## Problem to solve
The reply consists of one number only: how many lines in the listing below contain the word "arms".

===== Data section

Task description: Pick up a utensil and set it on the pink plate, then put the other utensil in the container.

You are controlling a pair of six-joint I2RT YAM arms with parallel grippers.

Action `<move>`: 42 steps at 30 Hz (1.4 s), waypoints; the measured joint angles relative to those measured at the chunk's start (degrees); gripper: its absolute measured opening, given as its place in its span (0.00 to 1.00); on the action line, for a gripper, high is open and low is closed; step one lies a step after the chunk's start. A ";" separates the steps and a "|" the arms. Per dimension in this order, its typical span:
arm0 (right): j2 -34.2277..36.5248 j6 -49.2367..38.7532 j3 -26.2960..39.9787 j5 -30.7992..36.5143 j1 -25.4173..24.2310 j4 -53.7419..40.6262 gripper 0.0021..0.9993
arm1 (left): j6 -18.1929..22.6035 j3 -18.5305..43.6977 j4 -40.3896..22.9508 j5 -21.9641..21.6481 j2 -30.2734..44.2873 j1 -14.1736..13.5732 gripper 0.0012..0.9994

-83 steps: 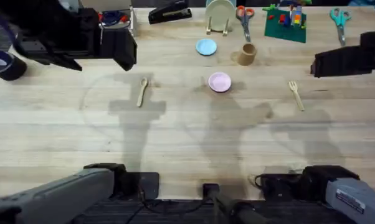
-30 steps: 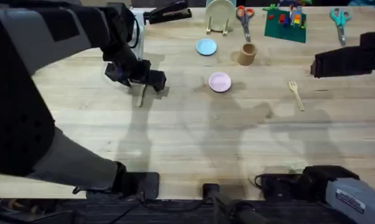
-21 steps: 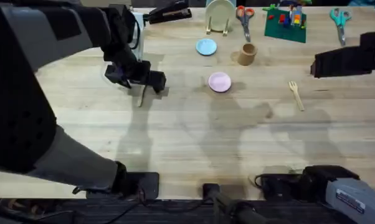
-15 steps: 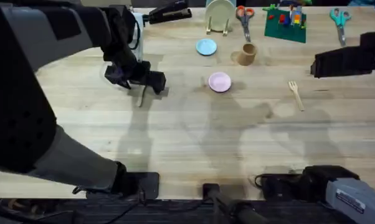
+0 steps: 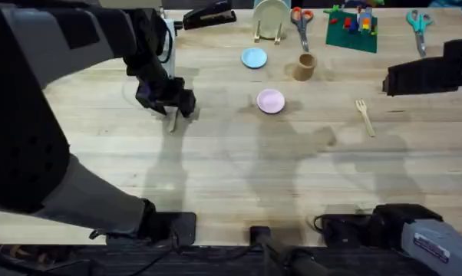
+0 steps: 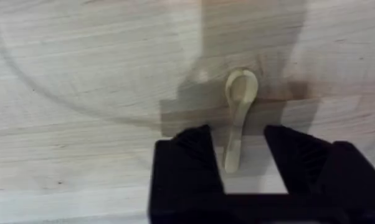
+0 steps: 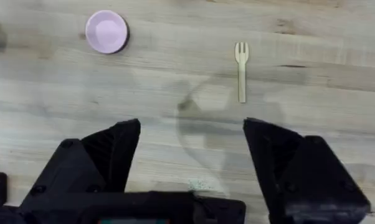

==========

## Written solution
2